Every line from the one with "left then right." through the end of the records below should be restated word for word, and nothing outside that span.

[Stored data entries]
<<<<
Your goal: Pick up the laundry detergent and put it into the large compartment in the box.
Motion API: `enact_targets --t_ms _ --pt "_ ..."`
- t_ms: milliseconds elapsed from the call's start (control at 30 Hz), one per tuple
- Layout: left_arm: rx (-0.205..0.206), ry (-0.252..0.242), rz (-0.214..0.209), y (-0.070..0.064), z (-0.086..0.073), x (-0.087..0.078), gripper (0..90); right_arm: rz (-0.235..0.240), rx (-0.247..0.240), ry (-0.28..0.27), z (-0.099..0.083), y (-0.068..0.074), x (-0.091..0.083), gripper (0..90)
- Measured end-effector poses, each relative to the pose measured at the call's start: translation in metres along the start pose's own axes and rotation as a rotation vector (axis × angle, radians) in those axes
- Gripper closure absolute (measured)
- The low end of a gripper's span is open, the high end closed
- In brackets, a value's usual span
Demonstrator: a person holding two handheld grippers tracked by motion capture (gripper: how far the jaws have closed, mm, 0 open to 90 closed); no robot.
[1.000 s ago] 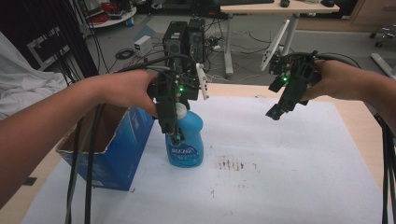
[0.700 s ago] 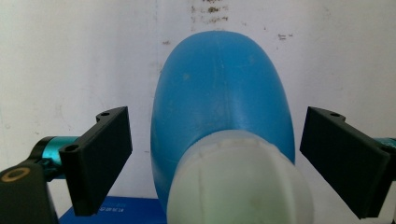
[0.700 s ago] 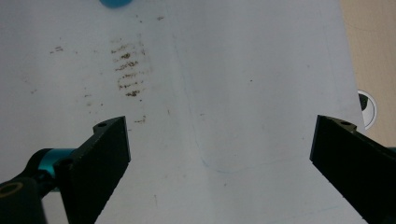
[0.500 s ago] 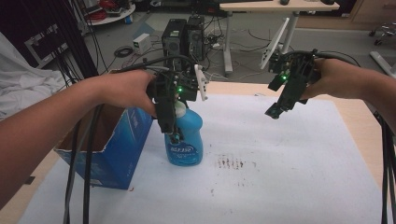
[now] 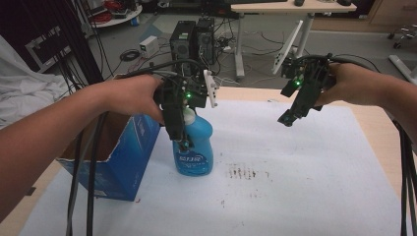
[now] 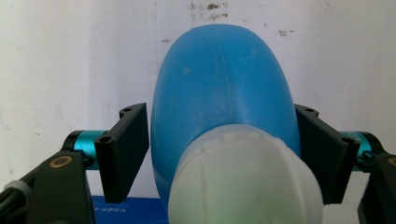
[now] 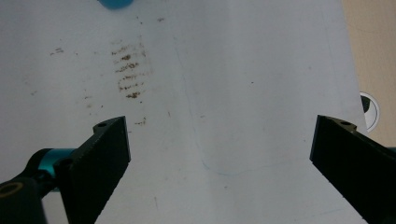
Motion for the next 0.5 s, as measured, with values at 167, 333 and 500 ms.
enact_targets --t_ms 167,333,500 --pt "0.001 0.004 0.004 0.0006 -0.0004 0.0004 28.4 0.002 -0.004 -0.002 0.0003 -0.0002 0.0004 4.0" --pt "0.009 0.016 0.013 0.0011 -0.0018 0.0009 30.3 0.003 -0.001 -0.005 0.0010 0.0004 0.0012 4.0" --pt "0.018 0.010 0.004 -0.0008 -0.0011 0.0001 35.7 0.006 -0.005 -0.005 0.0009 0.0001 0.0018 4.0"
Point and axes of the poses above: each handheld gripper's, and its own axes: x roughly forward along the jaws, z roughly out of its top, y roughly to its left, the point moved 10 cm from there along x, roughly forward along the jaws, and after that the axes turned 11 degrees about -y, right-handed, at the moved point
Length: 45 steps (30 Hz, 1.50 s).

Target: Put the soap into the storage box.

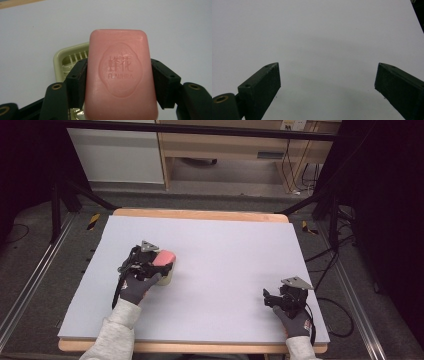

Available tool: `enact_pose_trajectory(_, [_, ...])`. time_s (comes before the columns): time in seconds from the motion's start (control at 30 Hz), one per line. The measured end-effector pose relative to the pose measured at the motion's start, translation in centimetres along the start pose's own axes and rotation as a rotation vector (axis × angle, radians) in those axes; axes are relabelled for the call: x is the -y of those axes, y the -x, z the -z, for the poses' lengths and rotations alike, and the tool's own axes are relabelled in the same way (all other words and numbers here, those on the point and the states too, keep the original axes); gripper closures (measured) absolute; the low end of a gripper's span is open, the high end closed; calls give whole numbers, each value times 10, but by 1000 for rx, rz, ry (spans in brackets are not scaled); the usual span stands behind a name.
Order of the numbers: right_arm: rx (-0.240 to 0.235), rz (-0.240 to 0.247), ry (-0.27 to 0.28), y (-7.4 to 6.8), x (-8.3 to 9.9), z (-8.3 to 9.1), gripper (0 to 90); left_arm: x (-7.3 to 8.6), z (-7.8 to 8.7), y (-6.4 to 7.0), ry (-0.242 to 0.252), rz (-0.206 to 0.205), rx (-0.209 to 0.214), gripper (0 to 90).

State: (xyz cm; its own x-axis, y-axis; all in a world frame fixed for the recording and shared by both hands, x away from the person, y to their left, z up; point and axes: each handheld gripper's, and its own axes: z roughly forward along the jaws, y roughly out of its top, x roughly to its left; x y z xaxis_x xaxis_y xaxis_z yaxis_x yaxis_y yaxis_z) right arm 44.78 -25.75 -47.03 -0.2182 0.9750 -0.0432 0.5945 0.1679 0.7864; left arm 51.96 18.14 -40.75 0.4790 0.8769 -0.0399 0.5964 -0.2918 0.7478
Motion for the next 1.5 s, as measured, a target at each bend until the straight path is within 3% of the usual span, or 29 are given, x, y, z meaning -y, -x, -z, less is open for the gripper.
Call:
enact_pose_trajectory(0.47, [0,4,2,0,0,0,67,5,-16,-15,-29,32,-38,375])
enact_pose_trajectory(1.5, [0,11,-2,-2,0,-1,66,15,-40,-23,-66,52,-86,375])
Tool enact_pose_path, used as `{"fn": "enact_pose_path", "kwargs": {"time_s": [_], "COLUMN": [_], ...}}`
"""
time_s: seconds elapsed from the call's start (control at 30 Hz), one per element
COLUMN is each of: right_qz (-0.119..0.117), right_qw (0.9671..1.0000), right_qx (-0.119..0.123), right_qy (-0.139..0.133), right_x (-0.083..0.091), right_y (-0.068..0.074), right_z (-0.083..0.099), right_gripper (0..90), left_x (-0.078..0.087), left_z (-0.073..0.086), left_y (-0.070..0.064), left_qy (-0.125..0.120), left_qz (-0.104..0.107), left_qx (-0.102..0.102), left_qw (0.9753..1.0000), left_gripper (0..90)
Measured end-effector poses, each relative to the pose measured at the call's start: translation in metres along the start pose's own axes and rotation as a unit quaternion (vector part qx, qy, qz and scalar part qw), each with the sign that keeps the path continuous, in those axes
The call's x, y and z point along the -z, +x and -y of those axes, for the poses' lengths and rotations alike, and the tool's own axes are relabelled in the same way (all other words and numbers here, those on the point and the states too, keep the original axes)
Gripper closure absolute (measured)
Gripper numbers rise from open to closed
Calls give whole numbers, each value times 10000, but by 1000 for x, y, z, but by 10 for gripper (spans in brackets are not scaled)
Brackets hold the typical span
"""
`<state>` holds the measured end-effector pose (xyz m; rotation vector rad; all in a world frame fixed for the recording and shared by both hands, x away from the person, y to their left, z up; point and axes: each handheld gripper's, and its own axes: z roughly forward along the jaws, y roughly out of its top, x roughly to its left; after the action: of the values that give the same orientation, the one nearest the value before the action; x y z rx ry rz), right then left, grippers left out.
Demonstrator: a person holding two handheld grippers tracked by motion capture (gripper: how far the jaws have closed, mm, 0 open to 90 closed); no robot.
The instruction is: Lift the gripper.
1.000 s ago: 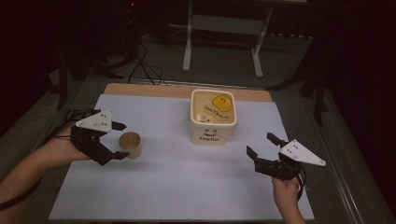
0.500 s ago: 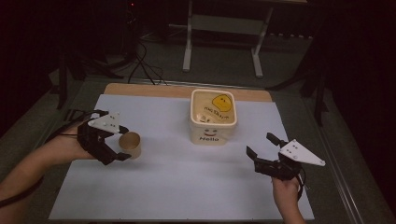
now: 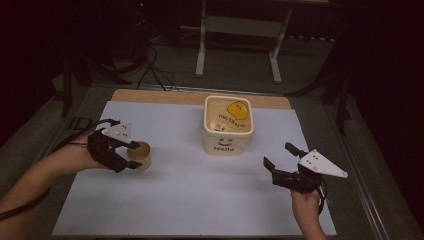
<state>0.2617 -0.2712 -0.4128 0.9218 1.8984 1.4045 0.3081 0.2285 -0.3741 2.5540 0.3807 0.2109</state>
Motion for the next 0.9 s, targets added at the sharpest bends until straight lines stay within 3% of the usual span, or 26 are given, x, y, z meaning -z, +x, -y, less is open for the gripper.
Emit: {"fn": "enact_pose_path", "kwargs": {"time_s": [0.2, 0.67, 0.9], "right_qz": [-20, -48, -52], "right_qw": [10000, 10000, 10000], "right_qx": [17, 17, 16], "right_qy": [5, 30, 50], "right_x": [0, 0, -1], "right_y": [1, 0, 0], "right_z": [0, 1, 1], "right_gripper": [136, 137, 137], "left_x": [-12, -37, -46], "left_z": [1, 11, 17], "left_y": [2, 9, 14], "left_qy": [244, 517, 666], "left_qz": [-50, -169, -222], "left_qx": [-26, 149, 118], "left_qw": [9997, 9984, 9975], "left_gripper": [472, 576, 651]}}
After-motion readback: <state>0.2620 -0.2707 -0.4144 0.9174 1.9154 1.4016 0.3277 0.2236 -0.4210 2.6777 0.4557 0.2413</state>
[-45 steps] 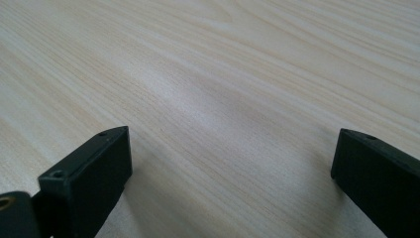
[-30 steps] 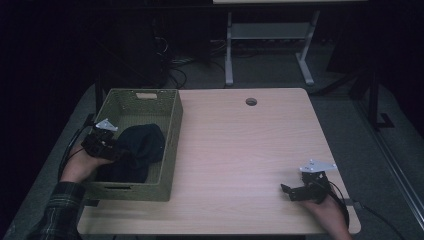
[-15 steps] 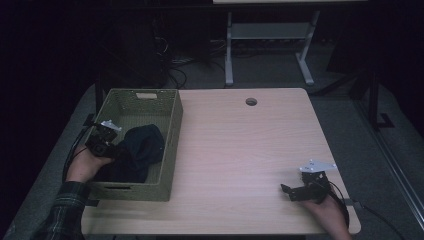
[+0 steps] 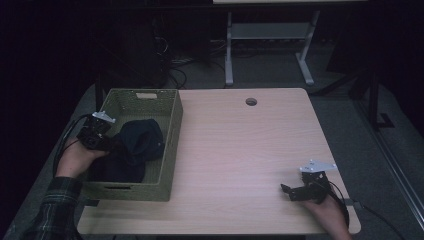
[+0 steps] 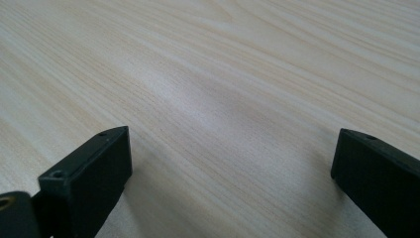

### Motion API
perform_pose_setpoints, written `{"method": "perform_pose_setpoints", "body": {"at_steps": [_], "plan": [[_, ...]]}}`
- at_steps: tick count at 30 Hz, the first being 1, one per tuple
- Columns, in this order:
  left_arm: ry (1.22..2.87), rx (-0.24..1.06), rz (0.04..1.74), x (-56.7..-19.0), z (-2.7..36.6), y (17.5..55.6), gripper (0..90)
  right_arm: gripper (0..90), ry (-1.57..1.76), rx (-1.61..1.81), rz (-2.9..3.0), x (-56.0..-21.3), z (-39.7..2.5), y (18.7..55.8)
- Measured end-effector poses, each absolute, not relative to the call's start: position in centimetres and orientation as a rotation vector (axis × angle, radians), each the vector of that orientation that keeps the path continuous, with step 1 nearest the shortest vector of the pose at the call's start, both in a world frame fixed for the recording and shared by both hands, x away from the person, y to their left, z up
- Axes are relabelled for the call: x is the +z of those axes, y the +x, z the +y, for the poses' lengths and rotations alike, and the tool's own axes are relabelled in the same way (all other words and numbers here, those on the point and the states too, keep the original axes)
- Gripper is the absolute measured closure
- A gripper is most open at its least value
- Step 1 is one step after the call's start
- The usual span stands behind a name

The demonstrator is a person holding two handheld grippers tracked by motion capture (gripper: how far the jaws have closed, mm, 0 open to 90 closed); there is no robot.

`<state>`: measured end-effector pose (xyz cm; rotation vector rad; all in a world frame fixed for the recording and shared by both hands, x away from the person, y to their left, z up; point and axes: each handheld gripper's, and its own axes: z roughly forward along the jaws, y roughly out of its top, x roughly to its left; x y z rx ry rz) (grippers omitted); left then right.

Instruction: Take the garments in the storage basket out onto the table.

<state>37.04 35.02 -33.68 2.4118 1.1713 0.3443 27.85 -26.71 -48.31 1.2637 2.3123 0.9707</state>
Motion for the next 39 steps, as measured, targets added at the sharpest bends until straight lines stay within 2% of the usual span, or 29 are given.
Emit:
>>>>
**SOLVED EXERCISE:**
`<state>`: measured end-effector pose (xyz cm; rotation vector rad; all in a world frame fixed for the recording and shared by both hands, x away from the person, y to their left, z up; point and axes: each handheld gripper's, and its own axes: z roughly forward along the jaws, y roughly out of its top, x roughly to its left; x y z rx ry rz) (grippers omitted); left then right.

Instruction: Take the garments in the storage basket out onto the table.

<state>37.04 35.02 -33.68 2.4118 1.1713 0.3443 27.85 -26.71 -48.31 1.2637 2.3123 0.9707</state>
Motion for the next 39 steps, as measured, targets added at the sharpest bends until straight lines stay within 2% of the usual span, or 29 are given.
Emit:

That completes the exercise.